Menos de 500 metros e um intervalo de cinco anos separam as histórias de duas Naiaras que na mesma rua de Caxias do Sul tiveram suas juventudes interrompidas, vítimas de violência sexual.
Foi na Rua Júlio Calegari, no bairro Esplanada, que por volta das 7h do dia 9 de março de 2018 a menina Naiara Soares Gomes, aos 7 anos, foi raptada por Juliano Pimentel de Souza, que a estupraria e mataria. O caso comoveu a cidade e o agressor, autor confesso do crime, cumpre pena de 36 anos, seis meses e 20 dias na prisão.
Também na Júlio Calegari, na primeira madrugada deste ano, Naiara Ketlin Pereira Maricá, 18, foi estuprada e morta dentro de casa, por um homem que a teria conhecido horas antes. Um homem de 26 anos, suspeito do crime, foi preso na última quarta-feira e o caso segue sendo investigado pela Polícia Civil.
É provável que as duas meninas não tenham se conhecido, uma vez que Naiara Maricá, que é natural de Campinas do Sul, município de 5 mil habitantes próximo a Erechim, morava há cerca de um ano no bairro. Diversos moradores, no entanto, guardam memórias das duas Naiaras cujo destino foi marcado por coincidências tão trágicas quanto revoltantes para aqueles a quem sobrou apenas sentir saudade.
- Como o bastante de ônibus aqui pela rua, muitas vezes via a menina indo para a escola. A mais velha eu também lembro de ter visto algumas vezes, geralmente com a filhinha no colo. É muito triste pensar que ambas tiveram um final tão triste e tão precoce, tendo tanto ainda pra viver - comenta Marinês da Costa, 67, recordando ainda que, em 2016, também na Rua Júlio Calegari, o ex-marido matou Márcia Ferrazes, de 31 anos, cobradora da Visate.
Vendedor de espetinhos de carne quase em frente à casa onde houve o crime no último domingo, Gerson Oliveira diz ter visto Naiara Maricá algumas vezes, recebendo a filha pequena na van que a transporta para a escolinha. Mas tem lembranças mais vívidas de Naiara Gomes.
- Eu tinha uma casa de lanches aqui na rua e via ela ar quase todos os dias do outro lado da rua, com a mochila, indo pra escola. A gente não consegue entender o que as pessoas que fazem essas maldades têm na cabeça - lamenta Gerson.
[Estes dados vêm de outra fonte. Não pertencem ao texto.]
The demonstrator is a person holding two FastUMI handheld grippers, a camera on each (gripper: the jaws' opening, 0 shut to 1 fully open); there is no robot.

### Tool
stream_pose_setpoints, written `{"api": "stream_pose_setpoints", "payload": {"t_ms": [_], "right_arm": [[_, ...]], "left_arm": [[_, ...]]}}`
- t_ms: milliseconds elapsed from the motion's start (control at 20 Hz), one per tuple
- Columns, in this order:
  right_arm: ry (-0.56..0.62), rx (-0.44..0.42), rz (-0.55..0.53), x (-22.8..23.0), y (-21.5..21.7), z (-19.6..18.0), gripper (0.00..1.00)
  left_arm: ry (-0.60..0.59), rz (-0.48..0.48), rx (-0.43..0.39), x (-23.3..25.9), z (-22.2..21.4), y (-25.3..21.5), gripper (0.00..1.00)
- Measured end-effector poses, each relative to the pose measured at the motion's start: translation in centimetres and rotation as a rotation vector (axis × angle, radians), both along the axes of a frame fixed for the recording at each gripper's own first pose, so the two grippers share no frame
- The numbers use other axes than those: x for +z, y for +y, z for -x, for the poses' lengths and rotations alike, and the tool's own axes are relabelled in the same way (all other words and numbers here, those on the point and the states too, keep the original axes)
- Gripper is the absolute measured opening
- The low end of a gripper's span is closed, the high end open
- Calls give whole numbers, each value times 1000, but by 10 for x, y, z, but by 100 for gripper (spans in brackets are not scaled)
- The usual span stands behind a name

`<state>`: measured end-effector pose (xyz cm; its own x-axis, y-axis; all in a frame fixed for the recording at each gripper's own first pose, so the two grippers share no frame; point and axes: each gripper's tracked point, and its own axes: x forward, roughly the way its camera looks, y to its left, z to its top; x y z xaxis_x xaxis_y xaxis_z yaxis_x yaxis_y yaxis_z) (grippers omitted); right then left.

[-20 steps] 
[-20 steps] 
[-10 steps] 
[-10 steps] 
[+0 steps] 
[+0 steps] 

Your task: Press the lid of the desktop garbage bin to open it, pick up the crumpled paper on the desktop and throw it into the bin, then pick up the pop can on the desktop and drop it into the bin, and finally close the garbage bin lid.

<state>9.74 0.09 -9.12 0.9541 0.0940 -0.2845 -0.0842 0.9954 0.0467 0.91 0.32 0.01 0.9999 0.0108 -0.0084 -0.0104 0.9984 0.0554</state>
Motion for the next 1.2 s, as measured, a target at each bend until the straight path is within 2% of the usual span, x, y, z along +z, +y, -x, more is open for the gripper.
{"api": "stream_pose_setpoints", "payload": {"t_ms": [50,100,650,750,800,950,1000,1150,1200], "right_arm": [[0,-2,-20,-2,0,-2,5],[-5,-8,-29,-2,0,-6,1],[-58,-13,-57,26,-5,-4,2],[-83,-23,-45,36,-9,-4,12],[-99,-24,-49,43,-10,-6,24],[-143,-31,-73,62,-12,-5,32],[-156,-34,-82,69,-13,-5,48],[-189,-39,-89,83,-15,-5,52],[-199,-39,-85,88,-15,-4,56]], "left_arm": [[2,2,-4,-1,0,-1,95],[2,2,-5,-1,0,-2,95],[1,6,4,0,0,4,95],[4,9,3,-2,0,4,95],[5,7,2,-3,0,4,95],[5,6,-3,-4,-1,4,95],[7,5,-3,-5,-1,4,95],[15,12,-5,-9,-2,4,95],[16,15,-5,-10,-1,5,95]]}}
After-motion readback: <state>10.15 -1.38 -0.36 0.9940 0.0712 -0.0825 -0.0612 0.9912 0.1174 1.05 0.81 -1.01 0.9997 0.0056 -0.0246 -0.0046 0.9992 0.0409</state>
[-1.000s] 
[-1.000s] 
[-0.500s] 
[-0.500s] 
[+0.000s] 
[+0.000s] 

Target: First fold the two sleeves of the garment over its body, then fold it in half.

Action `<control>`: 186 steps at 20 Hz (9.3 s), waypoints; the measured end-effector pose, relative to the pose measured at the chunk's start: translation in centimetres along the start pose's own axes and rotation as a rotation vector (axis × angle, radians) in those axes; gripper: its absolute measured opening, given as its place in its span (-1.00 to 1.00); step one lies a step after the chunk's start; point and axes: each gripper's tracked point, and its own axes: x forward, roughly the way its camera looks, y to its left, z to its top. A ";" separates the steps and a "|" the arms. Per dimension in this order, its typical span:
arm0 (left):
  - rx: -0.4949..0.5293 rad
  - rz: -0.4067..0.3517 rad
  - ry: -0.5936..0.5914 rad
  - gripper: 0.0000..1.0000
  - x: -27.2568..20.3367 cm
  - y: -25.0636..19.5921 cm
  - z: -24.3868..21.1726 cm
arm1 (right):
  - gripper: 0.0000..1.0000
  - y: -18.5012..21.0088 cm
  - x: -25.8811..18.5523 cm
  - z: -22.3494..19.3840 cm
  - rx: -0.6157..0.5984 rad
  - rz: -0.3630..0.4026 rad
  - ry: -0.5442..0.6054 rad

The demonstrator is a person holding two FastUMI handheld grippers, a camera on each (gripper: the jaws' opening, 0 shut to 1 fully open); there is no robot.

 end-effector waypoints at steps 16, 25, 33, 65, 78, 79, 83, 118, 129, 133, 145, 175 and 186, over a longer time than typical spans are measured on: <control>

Especialmente para as mulheres que moram ou trabalham na Rua Júlio Calegari, mesmo que se trate de coincidência, os dois casos reforçam um sentimento necessário de vigilância. Dona de uma loja de roupas vizinha à casa de Naiara Maricá, Silvana Aparecida, 38, tem uma filha de 14 anos. A preocupação inerente ao papel de mãe e o esforço para proteger a filha da companhia de estranhos ficaram ainda maiores desde o último domingo:
- Quem é jovem tem todo o direito de aproveitar e fazer festa, mas só peço que se cuide. É só quando acontece uma tragédia como essa que os filhos e as filhas dão razão às mães, que às vezes podem até parecer chatas, mas só querem a segurança deles.
Mais do que um nome em comum e de uma rua que estará associada para sempre às suas vidas e mortes, Naiara Gomes e Naiara Maricá compartilham um destino que enlutece suas famílias, as comunidades onde viveram e todos que sonham com dias em que crianças poderão ir e voltar da escola em segurança e que as mulheres poderão viver sem temer a violência contra seus corpos.